In Sylvain Kahane and Alexis Nasr, eds. 2003. Proceedings of the First International Conference on Meaning-Text Theory. Paris: Ecole Normale Superieure, 181-192.


I review some evidence that dependency structure is psychologically real (and by implication that phrase structure is not), I start by comparing WG dependencies with MTT surface syntax and deep morphology.
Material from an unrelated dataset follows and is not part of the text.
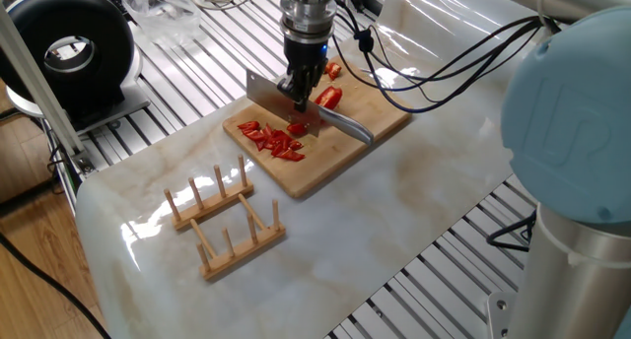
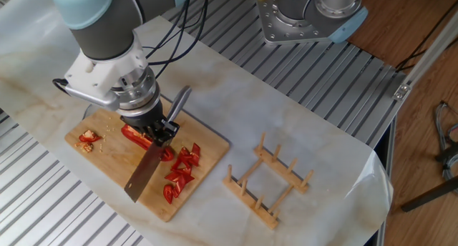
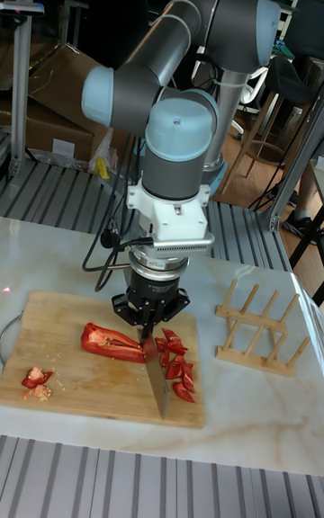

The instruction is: Chop the chili peppers

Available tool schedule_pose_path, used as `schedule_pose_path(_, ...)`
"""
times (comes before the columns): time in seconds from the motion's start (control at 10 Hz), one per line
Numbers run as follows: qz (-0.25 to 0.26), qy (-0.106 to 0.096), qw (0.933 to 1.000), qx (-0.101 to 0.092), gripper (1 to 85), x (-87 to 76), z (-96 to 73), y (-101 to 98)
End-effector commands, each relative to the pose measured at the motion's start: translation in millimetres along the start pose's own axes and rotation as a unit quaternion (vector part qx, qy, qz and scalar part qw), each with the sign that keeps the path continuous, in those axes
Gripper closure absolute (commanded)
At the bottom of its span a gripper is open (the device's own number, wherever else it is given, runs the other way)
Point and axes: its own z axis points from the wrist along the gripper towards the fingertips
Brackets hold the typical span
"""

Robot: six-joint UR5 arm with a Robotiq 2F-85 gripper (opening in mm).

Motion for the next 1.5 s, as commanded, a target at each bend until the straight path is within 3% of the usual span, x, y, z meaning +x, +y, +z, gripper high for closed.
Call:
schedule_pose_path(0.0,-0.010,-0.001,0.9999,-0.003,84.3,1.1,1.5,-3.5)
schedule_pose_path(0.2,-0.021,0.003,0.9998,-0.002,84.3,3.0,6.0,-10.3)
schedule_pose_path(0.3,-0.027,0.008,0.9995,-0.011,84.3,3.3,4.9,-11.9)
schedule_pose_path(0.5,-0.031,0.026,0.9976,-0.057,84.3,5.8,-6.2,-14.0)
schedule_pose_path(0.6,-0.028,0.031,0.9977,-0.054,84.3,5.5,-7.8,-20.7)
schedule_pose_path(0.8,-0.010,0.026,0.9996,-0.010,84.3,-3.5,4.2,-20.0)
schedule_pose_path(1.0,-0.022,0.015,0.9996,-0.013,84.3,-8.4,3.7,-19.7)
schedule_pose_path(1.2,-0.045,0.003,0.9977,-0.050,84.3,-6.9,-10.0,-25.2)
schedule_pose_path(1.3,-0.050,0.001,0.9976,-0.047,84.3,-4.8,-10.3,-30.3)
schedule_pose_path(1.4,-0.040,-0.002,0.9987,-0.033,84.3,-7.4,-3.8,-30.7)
I then consider the following kinds of evidence:· Dependency distance: dependencies tend to be short, and longer dependencies tend to be harder to process.· Dependency direction: consistent direction (head-initial or -final) is cognitively simpler but harder to process, so mixed directions are functionally motivated.· Dependency classification: grammatical functions are sub-types of dependency, and require the same kinds of cognitive machinery as non-linguistic relations such as kinship relations.· Dependency prototypes: dependency types (e.g. 'subject') are prototypes which combine observable and unobservable features in bundles which allow exceptions. · Dependency parsing: dependencies are added one at a time to the head word, rather than by the addition of extra 'mother' nodes.· Dependency lexicalisation: many dependencies are stored as relations between lexical items. Dependency learning: every dependency can be learned by induction from adjacent word pairs, and its properties can be elaborated through experience.